Three years later . . .

Sarah Williams took a long, sweeping look around her room, to make sure there wasn't anything she'd forgotten. It's only when you move out do you realize who much junk you have, she thought dully.

Indeed her room was stripped almost bare. Her clothes were packed into two suitcases and a third, smaller case had personal effects that she would be taking with her. Sarah looked down in the small, cardboard box that she was holding. It was a tiny, memory chest that she where she kept newspaper articles and other things of that nature. She picked up one article and read it.

Hampton High School Drama Club Scores Big With Original Script.

The Hampton High School Drama Club took its biggest risk in many years of performing an original script for the school's annual spring play. The production of The Labyrinth, an original piece by an unknown author, has never been done before by any school and it turned out to be a complete success.

"I came upon the story only recently," said Rodger Beckham, president of the Drama Club. "I saw it as the perfect opportunity to show spontaneity and originality for the last performance of my high school career and so I gambled my options and wrote the script.

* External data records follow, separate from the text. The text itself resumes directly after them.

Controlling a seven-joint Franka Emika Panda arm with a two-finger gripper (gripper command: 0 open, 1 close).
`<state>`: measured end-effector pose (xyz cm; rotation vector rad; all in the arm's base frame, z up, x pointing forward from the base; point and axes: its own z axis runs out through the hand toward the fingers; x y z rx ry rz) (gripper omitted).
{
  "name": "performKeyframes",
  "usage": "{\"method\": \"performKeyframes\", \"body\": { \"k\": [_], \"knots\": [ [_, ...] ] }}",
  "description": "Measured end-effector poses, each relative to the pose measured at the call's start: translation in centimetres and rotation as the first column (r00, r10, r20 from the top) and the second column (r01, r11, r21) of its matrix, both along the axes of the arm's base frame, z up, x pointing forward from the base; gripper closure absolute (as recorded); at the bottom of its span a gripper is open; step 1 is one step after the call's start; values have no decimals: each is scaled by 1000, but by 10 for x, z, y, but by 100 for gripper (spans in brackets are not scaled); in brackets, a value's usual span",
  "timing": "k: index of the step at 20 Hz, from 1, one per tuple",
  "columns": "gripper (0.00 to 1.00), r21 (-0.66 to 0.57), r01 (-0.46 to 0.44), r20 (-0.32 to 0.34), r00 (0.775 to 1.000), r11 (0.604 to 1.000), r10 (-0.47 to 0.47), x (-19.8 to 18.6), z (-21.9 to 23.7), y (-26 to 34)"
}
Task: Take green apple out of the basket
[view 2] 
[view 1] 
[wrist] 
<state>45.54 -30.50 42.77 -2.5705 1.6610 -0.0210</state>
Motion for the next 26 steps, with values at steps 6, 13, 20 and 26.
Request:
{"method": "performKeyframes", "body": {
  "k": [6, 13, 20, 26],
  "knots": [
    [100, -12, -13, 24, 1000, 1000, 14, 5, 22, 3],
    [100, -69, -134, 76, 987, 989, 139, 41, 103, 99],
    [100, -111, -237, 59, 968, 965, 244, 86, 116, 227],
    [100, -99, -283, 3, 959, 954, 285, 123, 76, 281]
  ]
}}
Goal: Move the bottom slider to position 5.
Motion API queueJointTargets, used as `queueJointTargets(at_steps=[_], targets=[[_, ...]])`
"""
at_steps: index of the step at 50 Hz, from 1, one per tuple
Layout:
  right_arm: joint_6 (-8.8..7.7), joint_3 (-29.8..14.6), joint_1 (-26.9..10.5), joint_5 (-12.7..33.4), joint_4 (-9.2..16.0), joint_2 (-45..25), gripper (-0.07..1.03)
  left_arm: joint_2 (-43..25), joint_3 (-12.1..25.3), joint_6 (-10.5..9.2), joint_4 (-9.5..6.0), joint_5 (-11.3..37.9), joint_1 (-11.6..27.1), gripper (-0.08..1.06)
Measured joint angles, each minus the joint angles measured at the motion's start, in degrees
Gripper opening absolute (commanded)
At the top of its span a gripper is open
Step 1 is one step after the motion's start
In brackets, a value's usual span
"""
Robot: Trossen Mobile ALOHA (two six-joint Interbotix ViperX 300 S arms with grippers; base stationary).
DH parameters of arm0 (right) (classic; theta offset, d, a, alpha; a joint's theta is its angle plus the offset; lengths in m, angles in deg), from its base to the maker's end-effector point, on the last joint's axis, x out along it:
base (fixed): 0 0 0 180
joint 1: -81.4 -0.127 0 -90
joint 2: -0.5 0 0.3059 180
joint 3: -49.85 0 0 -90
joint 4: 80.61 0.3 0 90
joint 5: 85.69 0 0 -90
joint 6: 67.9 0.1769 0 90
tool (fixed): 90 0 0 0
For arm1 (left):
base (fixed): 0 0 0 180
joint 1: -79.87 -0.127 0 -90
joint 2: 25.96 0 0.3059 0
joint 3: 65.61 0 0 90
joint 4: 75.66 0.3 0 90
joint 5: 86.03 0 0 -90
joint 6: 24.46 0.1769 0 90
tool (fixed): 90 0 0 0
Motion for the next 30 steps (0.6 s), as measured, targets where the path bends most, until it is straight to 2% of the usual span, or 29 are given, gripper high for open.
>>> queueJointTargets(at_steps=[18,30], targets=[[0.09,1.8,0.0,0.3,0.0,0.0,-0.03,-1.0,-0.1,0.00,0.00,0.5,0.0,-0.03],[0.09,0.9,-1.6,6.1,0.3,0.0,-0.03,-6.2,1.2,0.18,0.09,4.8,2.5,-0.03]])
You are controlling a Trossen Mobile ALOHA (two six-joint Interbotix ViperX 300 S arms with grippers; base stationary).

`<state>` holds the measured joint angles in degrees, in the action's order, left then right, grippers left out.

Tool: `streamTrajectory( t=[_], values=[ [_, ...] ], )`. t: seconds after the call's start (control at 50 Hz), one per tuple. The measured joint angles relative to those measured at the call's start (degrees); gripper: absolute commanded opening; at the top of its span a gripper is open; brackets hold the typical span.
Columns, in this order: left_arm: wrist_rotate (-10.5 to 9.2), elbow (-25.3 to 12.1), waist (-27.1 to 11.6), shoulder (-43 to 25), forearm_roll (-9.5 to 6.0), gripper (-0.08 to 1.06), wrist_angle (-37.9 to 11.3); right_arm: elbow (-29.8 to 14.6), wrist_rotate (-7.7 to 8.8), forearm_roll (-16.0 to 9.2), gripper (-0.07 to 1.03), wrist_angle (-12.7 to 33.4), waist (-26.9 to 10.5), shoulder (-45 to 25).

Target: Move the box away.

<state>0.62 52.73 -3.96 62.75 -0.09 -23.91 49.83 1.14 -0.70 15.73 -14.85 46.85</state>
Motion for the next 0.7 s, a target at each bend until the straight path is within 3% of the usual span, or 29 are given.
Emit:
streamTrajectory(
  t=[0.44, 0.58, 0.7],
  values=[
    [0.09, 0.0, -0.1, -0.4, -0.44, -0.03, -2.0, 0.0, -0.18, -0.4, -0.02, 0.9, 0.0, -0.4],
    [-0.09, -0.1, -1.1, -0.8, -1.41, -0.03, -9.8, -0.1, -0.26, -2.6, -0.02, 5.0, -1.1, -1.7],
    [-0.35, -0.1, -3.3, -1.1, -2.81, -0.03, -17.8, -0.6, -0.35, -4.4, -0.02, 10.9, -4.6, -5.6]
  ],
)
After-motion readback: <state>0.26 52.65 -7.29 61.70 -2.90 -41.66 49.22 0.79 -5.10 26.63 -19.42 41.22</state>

I am proud to say that we all did admirably."

The Labyrinth is a tale of a princess (portrayed by Sarah Williams, a senior) who travels into a magical world to retrieve her stolen baby brother from the vicious Goblin King (portrayed by Michael Hayward-Jones, a senior). It also includes a cast of various creatures including dwarves and monsters and, of course Goblins. Sarah Williams, who had the starring role, was unavailable for comment but Hayward-Jones said that the play "was very fun and I am grateful to be a part of it."

Sarah smiled. The remembered the play perfectly. It had, as the article had said, a total success, just as Rodger had hoped it would. After returning back from the labyrinth, however, some very strange and unexpected things had occurred. For instance, Rodger had shown up to play practice one day and said that he was going to undo all of the changes he'd made to the script and everything was going to be done exactly according to the book. Sarah couldn't help but notice he looked a little pale and bleary eyed as he made this announcement, as if he had had a particularly bad night sleep the night before.

Another thing was that, during the final performance, there had been some very strange things going on. There seemed to be very active shadows all over the stage and, once or twice, Sarah could have sworn she'd heard some strange giggling in the darkness. There had also been two very peculiar people in the audience. A man with sleek blonde hair and strange, mismatched eyes and a young woman with dark skin and hair that was such a pale shade of red that it looked pink. They were dressed normally enough, in a crisp black suit and a simple blue dress, but they seemed to attracted a lot of strange looks from passersby and at one point Sarah's brother had even pointed to the gentleman and shouted at the top of his voice, "MAN!" for which Irene apologized most grievously to the gentleman, who had laughed and said it was no big deal. Sarah remembered performing her best on that particular night.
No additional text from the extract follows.